WHAT NEEDS TO BE DONE: Among the entries below, find every line that contains the string "document", then copy it.
::: PROVIDED RECORDS :::
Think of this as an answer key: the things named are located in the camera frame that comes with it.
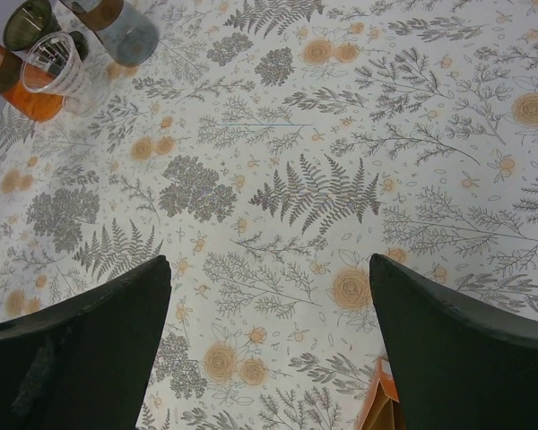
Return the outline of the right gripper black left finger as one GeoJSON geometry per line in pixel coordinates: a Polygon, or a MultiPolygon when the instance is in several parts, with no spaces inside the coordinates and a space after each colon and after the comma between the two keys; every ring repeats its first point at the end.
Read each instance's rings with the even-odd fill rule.
{"type": "Polygon", "coordinates": [[[0,429],[134,429],[169,308],[159,255],[0,323],[0,429]]]}

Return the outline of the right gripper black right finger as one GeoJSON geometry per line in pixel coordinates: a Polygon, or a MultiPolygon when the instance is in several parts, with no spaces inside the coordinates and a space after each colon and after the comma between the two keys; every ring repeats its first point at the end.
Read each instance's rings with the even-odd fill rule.
{"type": "Polygon", "coordinates": [[[381,255],[370,288],[409,429],[538,429],[538,322],[381,255]]]}

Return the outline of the orange coffee filter pack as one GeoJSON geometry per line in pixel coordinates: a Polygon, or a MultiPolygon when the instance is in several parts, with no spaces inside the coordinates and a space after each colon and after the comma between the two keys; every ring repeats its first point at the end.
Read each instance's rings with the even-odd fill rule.
{"type": "Polygon", "coordinates": [[[388,360],[379,357],[355,430],[405,430],[404,413],[388,360]]]}

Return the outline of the clear plastic dripper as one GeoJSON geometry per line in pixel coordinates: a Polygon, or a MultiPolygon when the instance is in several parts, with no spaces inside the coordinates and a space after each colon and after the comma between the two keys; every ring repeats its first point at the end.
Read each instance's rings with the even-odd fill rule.
{"type": "Polygon", "coordinates": [[[23,63],[21,81],[30,93],[60,96],[64,110],[78,116],[89,115],[105,96],[65,31],[36,42],[23,63]]]}

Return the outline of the orange glass carafe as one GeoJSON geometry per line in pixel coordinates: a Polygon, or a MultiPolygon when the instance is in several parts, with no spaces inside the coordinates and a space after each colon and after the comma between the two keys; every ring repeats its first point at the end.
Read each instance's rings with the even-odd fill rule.
{"type": "Polygon", "coordinates": [[[0,45],[0,96],[33,121],[45,122],[63,107],[63,97],[54,94],[32,93],[22,84],[23,61],[0,45]]]}

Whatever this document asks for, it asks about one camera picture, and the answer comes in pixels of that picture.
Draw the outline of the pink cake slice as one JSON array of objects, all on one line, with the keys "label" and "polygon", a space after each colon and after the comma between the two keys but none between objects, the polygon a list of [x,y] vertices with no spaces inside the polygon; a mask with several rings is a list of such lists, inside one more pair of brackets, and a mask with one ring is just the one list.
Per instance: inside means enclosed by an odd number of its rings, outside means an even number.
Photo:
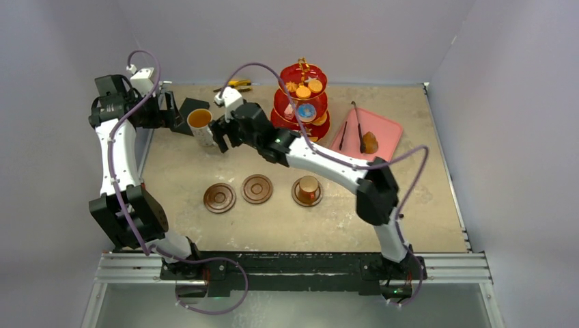
[{"label": "pink cake slice", "polygon": [[296,106],[294,104],[292,104],[291,102],[286,106],[286,108],[283,110],[283,117],[287,120],[287,121],[292,121],[295,116],[296,116]]}]

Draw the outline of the orange flower cookie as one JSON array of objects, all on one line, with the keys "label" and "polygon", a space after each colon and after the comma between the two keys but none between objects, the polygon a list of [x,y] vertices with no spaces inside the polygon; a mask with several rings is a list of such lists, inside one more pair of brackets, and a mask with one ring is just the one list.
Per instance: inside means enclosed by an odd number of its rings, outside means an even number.
[{"label": "orange flower cookie", "polygon": [[289,93],[294,93],[298,89],[298,84],[293,81],[285,83],[285,88]]}]

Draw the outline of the blue frosted donut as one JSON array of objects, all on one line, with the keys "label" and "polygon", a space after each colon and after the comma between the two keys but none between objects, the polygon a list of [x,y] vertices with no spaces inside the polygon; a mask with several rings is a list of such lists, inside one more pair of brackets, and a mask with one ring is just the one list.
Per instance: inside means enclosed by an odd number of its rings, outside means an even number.
[{"label": "blue frosted donut", "polygon": [[317,110],[314,105],[309,103],[298,105],[296,110],[296,117],[299,118],[301,122],[312,122],[316,116]]}]

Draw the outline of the round orange cookie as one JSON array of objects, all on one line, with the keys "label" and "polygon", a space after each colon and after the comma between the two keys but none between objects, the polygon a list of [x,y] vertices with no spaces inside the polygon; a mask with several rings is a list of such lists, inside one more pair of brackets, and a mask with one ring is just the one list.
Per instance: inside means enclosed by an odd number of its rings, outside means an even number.
[{"label": "round orange cookie", "polygon": [[311,90],[305,85],[299,85],[295,91],[299,99],[309,99],[311,97]]}]

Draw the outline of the red three-tier cake stand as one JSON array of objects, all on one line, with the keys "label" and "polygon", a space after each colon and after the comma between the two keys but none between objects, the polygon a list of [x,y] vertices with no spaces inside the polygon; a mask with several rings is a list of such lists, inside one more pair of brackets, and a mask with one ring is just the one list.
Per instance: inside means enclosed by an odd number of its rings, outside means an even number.
[{"label": "red three-tier cake stand", "polygon": [[[311,93],[311,97],[309,99],[299,99],[295,92],[289,93],[286,90],[285,83],[288,81],[293,81],[298,85],[307,86],[304,81],[308,77],[316,77],[317,80],[324,84],[324,89],[319,94]],[[282,82],[279,83],[279,88],[274,94],[273,108],[270,113],[270,121],[275,127],[288,128],[294,131],[300,131],[300,125],[303,125],[306,130],[307,137],[312,142],[315,143],[323,139],[330,129],[330,114],[328,110],[328,97],[326,94],[328,79],[325,73],[320,67],[314,64],[310,64],[304,57],[302,57],[298,59],[295,64],[282,69],[280,72],[280,78]],[[303,103],[312,104],[317,110],[317,116],[314,120],[318,119],[326,111],[328,112],[328,119],[322,126],[314,126],[312,125],[312,122],[301,122],[300,119],[296,116],[292,121],[287,121],[283,117],[283,110],[289,103],[292,103],[296,106],[295,111],[297,110],[298,105]]]}]

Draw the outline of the yellow frosted donut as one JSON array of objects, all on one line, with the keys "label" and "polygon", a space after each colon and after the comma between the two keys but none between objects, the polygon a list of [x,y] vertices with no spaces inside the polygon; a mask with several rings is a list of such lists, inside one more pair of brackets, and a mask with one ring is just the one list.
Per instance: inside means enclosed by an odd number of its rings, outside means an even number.
[{"label": "yellow frosted donut", "polygon": [[325,124],[325,122],[328,119],[328,112],[324,112],[324,114],[322,116],[320,116],[318,119],[312,121],[312,125],[314,126],[322,126]]}]

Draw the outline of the round cracker cookie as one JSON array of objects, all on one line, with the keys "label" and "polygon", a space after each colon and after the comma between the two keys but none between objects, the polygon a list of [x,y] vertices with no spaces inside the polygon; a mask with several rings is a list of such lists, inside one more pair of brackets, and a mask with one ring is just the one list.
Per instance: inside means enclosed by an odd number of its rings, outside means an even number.
[{"label": "round cracker cookie", "polygon": [[311,90],[312,94],[319,94],[324,89],[324,84],[319,81],[312,81],[307,84],[307,87]]}]

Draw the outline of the small brown cup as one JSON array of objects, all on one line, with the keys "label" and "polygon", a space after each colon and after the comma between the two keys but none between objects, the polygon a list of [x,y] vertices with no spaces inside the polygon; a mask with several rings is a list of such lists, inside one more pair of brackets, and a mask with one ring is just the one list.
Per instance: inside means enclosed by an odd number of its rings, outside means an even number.
[{"label": "small brown cup", "polygon": [[313,205],[321,197],[319,181],[313,176],[303,176],[298,180],[297,199],[306,205]]}]

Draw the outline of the pink serving tray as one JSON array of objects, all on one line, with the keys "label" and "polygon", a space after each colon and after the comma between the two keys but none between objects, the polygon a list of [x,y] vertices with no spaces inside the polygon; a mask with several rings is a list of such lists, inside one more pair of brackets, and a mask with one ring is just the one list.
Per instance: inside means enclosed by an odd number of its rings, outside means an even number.
[{"label": "pink serving tray", "polygon": [[[359,150],[358,118],[361,120],[361,132],[364,135],[371,131],[377,138],[379,149],[374,154],[363,154]],[[385,161],[393,158],[397,144],[403,132],[402,126],[384,116],[358,108],[358,114],[354,109],[349,110],[339,130],[329,145],[329,149],[345,156],[372,161],[378,156]]]}]

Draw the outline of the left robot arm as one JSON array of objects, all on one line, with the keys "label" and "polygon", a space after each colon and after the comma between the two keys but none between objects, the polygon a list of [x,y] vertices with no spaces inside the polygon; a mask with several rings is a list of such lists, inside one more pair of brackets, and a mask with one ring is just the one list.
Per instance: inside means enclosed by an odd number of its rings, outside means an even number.
[{"label": "left robot arm", "polygon": [[98,77],[98,97],[91,105],[89,124],[102,153],[102,185],[89,212],[117,248],[156,252],[186,279],[203,273],[203,260],[193,254],[193,244],[169,229],[162,206],[146,190],[138,172],[135,145],[137,129],[173,127],[181,123],[175,103],[165,110],[158,104],[159,86],[153,68],[131,77],[111,74]]}]

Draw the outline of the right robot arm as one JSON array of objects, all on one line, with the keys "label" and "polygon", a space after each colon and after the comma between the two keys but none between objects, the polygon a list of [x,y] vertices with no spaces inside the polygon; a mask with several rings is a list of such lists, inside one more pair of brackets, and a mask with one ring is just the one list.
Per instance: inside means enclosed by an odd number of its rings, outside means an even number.
[{"label": "right robot arm", "polygon": [[216,102],[224,115],[210,123],[213,139],[221,152],[245,144],[266,161],[303,169],[331,180],[356,197],[356,214],[376,232],[385,273],[399,278],[410,269],[410,246],[398,224],[402,202],[399,186],[388,162],[380,157],[365,161],[321,146],[307,137],[277,128],[255,102],[242,99],[231,104]]}]

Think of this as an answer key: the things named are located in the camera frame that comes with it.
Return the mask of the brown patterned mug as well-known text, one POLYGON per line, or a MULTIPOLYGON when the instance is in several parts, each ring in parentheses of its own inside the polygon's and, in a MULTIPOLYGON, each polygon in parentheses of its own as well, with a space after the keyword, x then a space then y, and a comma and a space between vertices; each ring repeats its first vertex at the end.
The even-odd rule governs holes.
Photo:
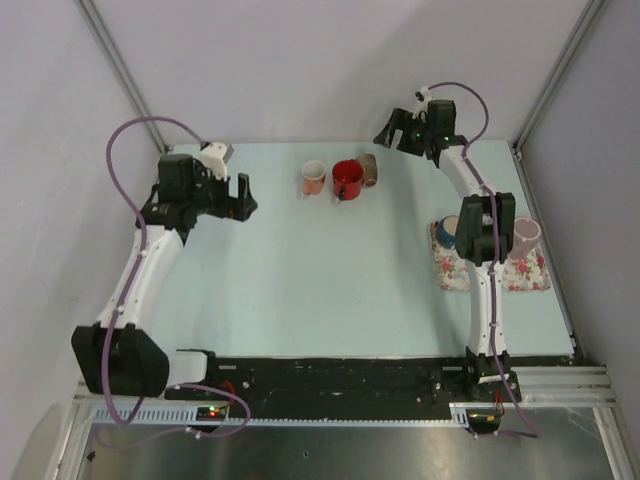
POLYGON ((362 183, 366 188, 375 186, 378 182, 378 168, 376 157, 371 153, 363 153, 356 160, 363 169, 362 183))

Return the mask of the red mug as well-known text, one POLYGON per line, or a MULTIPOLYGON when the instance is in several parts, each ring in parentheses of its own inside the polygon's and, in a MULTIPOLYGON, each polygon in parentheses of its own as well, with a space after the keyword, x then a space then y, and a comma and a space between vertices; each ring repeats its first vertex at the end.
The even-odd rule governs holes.
POLYGON ((364 169, 355 159, 342 160, 332 168, 333 192, 339 201, 357 198, 363 185, 364 169))

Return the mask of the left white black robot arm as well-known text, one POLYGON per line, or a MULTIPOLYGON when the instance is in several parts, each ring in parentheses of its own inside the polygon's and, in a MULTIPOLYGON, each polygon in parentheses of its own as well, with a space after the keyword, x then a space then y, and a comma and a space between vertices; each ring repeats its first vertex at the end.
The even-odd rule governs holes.
POLYGON ((257 208, 247 175, 238 175, 235 195, 229 192, 232 152, 228 144, 205 143, 195 155, 159 159, 158 180, 137 211, 134 244, 116 289, 98 319, 72 334, 91 393, 158 397, 183 383, 201 399, 220 391, 222 376, 208 366, 208 354, 180 340, 185 324, 162 325, 155 313, 171 266, 198 218, 244 222, 257 208))

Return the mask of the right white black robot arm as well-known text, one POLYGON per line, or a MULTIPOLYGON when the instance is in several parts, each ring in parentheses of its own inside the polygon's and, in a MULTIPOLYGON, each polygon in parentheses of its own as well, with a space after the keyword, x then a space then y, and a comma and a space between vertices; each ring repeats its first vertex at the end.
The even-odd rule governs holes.
POLYGON ((449 179, 462 203, 455 250, 466 263, 471 327, 462 373, 454 384, 472 400, 521 400, 510 370, 502 322, 502 275, 514 243, 515 197, 497 192, 469 156, 470 142, 455 133, 456 106, 430 100, 417 113, 392 110, 374 143, 424 156, 449 179))

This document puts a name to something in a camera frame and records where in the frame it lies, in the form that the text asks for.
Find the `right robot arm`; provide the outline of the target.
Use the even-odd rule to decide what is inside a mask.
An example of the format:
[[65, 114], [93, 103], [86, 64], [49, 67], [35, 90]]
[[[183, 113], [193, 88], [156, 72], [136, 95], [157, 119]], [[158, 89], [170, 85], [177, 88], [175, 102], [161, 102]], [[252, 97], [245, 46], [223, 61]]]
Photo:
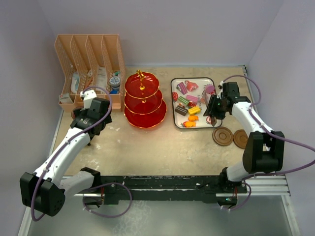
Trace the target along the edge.
[[284, 134], [263, 124], [263, 120], [252, 108], [251, 101], [240, 95], [236, 82], [221, 82], [219, 88], [217, 95], [211, 95], [204, 115], [216, 123], [229, 113], [241, 123], [248, 136], [242, 161], [227, 167], [223, 171], [226, 176], [219, 180], [220, 189], [231, 192], [236, 187], [236, 182], [251, 174], [269, 174], [282, 169], [284, 141], [273, 138], [272, 135], [283, 138]]

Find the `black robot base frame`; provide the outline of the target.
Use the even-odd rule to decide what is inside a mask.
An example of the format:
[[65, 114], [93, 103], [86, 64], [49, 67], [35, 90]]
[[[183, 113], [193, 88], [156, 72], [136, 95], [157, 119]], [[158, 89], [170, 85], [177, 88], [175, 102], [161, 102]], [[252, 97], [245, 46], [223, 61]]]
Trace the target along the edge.
[[102, 194], [105, 205], [119, 201], [198, 201], [207, 204], [236, 205], [238, 193], [246, 193], [241, 182], [230, 182], [226, 171], [218, 176], [103, 176], [88, 167], [93, 175], [92, 193]]

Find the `white strawberry enamel tray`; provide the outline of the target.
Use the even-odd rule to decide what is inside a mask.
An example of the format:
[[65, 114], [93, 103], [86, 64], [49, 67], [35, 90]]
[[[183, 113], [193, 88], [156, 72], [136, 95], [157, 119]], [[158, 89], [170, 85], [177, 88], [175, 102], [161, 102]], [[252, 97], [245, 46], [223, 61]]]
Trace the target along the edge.
[[[187, 92], [187, 94], [183, 95], [180, 91], [178, 91], [176, 89], [176, 85], [180, 82], [184, 82], [185, 81], [191, 81], [194, 82], [198, 85], [198, 89], [191, 91], [191, 92]], [[173, 80], [171, 80], [171, 92], [172, 92], [172, 100], [173, 100], [173, 105], [172, 105], [172, 110], [173, 110], [173, 121], [176, 127], [180, 128], [180, 129], [197, 129], [197, 128], [201, 128], [201, 112], [198, 114], [195, 114], [195, 116], [198, 116], [199, 120], [195, 121], [196, 122], [196, 127], [190, 127], [190, 128], [186, 128], [183, 127], [183, 123], [185, 121], [188, 121], [188, 117], [190, 116], [189, 113], [187, 113], [186, 116], [182, 116], [176, 112], [174, 112], [175, 108], [179, 105], [178, 103], [178, 98], [179, 96], [182, 96], [184, 98], [186, 98], [187, 95], [193, 95], [198, 97], [198, 102], [197, 103], [193, 103], [193, 102], [189, 102], [188, 106], [185, 107], [187, 110], [192, 108], [192, 107], [199, 107], [200, 110], [202, 110], [202, 105], [201, 105], [201, 94], [204, 90], [204, 87], [208, 84], [214, 85], [215, 87], [215, 83], [213, 81], [213, 79], [209, 78], [209, 77], [191, 77], [191, 78], [174, 78]], [[215, 127], [211, 127], [211, 128], [217, 128], [222, 126], [222, 121], [218, 120], [218, 123]]]

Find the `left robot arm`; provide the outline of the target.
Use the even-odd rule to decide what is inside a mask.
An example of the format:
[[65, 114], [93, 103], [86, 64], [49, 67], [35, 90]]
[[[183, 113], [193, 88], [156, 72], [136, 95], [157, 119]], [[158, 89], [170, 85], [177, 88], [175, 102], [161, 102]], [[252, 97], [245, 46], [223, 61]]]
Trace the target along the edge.
[[88, 103], [87, 107], [74, 110], [74, 119], [57, 149], [33, 173], [25, 172], [20, 177], [22, 203], [31, 209], [33, 221], [39, 221], [44, 215], [55, 216], [70, 190], [80, 191], [79, 183], [91, 193], [101, 188], [101, 180], [90, 172], [80, 171], [74, 183], [62, 182], [78, 153], [112, 121], [111, 100], [97, 97], [85, 97], [84, 100]]

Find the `pink heart cake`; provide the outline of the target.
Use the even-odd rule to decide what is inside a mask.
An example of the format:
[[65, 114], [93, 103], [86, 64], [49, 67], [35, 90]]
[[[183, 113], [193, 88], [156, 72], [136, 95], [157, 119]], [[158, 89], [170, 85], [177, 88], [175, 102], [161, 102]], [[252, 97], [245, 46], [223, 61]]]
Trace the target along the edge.
[[186, 84], [186, 88], [189, 92], [194, 91], [196, 89], [198, 89], [198, 85], [194, 82], [191, 81], [185, 81]]

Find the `red three-tier cake stand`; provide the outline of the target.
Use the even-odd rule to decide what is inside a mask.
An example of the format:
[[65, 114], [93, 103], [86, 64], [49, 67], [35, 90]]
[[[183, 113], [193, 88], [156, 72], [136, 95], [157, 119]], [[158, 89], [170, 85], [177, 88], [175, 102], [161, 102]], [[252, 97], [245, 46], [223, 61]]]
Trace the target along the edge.
[[137, 70], [125, 83], [124, 116], [134, 127], [147, 129], [160, 124], [166, 115], [167, 105], [159, 89], [157, 77]]

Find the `metal serving tongs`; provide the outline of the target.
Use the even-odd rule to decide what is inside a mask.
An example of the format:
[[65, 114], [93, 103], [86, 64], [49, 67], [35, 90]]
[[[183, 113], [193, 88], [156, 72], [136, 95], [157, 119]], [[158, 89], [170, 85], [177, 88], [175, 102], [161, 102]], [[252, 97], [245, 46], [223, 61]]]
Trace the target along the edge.
[[201, 110], [201, 128], [211, 128], [211, 127], [215, 127], [218, 123], [216, 118], [211, 118], [210, 116], [204, 117], [203, 114], [207, 108], [210, 96], [212, 94], [206, 94], [205, 90], [203, 90], [202, 94], [201, 94], [201, 105], [202, 105], [202, 110]]

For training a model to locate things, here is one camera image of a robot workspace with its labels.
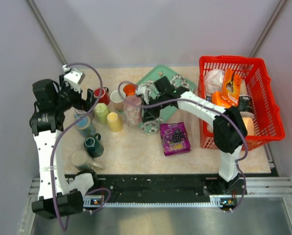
:::
RESULT FOR THIS EXERCISE:
Whatever this document asks for, it asks about one camera picture, and the answer comes in pixels of that picture.
This document puts a name to something in a camera frame and records where in the frame it lies, in the form that the text asks for.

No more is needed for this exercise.